Adults in their golden years have a duty, in my eyes, to contemplate their inevitable demise, as I have done and still do. Health care professionals who terminate lives for whatever reason are rightly called murderers, not healers! And suicide is the cowardly way out.
Suffering is undesirable, but unavoidable. That is a lesson the Son of Man, Jesus Christ, taught us from the Cross.
Assisted suicide will come to be accepted, because the left wants it. Post-natal abortion reimagined. When do we start retroactively aborting the mental ill?
Ethics is a religion (i.e. behavioral protocol) of relativity administered by mortal gods (his Choice), goddesses (her Choice), and experts (their Choice).
That said, people… persons, individually, are within their rights to self-abort at their pleasure, in darkness. However, we should be wary of grooming our medical professionals with a pro-choice… death orientation, which has diverse precedents to force a progressive path and grade.
When the doctor arrived he administered the morphine drip and I requested that the fluids IV be removed. She died in peace and comfort. I think of the Brother Cadfael stories. This kind of merciful use of medications has long been utilized.
This was something that doctors and families could agree on. It was pretty common until lawyers got involved. My old professor of surgery had a practice in which his terminal breast cancer patients were given increasing doses of steroids, which made them feel better. When they finally could not go on at home, he would admit them to the hospital and “forget” to prescribe steroids. They would die quickly and painlessly of adrenal insufficiency.

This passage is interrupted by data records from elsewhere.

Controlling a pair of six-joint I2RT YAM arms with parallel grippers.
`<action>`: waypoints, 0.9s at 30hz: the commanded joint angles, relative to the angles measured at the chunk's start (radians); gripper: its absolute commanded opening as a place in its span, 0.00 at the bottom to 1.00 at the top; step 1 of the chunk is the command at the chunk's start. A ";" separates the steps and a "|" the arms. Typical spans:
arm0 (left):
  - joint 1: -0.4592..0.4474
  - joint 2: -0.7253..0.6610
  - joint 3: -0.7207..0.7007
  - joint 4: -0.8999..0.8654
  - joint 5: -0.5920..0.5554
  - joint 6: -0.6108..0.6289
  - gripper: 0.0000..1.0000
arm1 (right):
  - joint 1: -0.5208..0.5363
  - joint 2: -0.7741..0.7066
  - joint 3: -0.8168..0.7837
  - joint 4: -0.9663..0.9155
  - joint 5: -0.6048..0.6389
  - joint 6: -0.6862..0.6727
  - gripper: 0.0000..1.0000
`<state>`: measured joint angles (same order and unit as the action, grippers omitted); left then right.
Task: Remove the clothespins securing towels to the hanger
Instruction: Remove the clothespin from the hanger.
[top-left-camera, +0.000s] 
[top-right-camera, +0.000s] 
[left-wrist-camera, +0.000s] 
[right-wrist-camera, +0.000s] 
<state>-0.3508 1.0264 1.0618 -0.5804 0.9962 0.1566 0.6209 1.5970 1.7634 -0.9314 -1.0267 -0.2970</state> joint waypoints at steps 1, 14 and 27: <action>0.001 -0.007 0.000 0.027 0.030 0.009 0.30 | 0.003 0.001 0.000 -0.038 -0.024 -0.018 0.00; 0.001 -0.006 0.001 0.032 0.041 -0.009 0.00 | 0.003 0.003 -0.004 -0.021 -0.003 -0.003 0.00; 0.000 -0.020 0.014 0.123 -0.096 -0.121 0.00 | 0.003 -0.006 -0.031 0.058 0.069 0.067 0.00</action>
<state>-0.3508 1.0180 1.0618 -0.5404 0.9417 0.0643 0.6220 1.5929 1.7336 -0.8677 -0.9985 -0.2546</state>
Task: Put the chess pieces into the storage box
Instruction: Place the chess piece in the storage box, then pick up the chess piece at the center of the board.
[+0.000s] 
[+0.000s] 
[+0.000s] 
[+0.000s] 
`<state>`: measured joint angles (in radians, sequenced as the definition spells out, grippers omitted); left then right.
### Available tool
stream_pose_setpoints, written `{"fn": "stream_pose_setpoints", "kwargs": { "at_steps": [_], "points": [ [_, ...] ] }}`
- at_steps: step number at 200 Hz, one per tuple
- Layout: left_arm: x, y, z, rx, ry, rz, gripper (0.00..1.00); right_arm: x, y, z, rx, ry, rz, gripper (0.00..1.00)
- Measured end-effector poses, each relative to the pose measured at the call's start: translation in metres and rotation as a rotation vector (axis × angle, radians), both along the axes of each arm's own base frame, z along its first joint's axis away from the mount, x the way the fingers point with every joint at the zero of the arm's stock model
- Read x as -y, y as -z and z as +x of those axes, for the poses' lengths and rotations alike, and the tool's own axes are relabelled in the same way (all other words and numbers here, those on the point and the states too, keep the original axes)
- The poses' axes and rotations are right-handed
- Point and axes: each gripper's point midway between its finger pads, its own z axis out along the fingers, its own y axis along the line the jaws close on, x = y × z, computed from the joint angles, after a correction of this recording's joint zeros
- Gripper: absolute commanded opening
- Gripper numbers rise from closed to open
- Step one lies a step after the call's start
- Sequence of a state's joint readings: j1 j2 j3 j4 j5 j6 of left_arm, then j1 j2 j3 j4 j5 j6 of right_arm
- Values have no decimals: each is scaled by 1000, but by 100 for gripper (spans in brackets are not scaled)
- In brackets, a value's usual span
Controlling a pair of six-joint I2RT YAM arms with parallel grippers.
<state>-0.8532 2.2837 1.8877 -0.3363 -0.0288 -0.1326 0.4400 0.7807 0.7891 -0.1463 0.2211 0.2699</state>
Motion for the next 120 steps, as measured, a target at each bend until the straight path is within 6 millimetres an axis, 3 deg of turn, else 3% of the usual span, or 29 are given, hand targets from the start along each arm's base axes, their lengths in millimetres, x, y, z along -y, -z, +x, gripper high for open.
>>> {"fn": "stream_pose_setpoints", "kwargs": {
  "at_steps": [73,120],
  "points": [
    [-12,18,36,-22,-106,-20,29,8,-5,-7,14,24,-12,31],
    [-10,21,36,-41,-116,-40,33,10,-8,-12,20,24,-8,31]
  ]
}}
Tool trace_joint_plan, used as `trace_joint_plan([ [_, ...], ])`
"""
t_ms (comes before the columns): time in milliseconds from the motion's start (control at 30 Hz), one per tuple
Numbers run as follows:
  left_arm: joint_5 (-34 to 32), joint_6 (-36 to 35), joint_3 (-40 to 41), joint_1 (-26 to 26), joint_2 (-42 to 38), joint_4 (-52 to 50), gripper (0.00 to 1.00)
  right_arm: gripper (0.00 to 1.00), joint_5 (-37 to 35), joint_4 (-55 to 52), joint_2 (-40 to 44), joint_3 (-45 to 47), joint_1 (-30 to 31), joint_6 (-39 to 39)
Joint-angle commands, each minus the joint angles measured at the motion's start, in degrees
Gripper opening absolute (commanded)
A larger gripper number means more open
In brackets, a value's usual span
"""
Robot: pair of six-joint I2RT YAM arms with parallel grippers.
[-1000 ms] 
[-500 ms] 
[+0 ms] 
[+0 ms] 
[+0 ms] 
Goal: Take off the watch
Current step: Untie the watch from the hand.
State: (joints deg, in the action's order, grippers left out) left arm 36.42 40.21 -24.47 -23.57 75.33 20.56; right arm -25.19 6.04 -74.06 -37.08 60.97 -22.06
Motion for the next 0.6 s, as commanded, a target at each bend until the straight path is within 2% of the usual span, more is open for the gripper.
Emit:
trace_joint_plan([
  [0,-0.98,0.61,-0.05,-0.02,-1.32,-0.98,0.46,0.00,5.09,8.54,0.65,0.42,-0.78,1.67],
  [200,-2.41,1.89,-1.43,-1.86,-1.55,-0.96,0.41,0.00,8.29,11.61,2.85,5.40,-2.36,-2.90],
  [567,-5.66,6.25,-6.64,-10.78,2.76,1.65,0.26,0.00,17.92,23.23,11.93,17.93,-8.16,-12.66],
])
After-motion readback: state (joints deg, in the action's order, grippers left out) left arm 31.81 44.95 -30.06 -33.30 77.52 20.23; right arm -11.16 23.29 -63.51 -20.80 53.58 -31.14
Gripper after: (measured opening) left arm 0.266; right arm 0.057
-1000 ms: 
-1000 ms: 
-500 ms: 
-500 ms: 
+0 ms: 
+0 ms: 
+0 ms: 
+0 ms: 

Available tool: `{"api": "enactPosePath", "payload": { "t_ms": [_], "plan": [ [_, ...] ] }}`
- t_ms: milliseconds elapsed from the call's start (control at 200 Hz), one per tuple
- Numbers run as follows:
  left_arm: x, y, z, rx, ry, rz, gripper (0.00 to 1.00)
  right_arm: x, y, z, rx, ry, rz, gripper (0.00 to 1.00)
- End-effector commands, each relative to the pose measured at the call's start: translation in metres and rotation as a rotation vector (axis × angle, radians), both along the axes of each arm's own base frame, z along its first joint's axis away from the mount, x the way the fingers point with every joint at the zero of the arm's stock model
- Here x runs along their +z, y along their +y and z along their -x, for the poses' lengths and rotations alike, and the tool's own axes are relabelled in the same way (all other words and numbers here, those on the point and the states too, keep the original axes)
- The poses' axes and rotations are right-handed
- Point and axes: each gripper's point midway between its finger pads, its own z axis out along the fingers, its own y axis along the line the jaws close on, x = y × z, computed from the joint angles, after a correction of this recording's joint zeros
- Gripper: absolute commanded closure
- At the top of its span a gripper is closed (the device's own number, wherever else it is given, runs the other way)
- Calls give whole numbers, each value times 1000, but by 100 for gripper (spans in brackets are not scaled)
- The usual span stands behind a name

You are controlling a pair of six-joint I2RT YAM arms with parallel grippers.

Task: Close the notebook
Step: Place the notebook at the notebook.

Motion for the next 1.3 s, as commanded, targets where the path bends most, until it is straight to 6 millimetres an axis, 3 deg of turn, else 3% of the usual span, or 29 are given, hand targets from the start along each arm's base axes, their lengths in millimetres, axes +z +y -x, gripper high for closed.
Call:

I have had a family hold a vote whether to have me do a painful procedure to restart an IV in a terminal relative. They vote something like 3 to 2 to do it so I did as I was told. I have also changed an IV to minimal flow (nurses get nervous when no IV is ordered) in a terminal patient of mine. I had kept her going until her brother could arrive, then after a few days of saying goodbye and with everybody agreeing, I let her slip away. Many of these stories are in my book, “War Stories, 50 years in Medicine.”
There is no constituency that wants to keep anyone alive against their will. Hospitals, insurance companies, and governments lose billions of dollars in heroic attempts to save lives. Something like 5% – 10% of Medicaid* costs go to trying to save babies.
Consequently, “assisted suicide” is the slipperiest of slopes, and I am convinced that the mind behind the “right to die” narrative is literally diabolical. It is intended to induce our culture to accept the medical killing of children and old people to save money, and it will be expanded far beyond the few hard cases we read about.
*Babies born with serious health problems have their own Medicaid eligibility and may be on Medicaid regardless of the economic situation of the parents–and unless you’re Bill Gates you can’t afford those costs anyway, you’d be bankrupt and possibly eligible for Medicaid on your own account if you had to pay them.
The problem with assisted suicide is that the government has a vested interest in killing the ill. How long before assisted suicide becomes mandatory, in an economy of declining resources?
RigelDog – The Soylent Green Mountain State.
RigelDig and Cappy: well played, gentlemen. Well played indeed.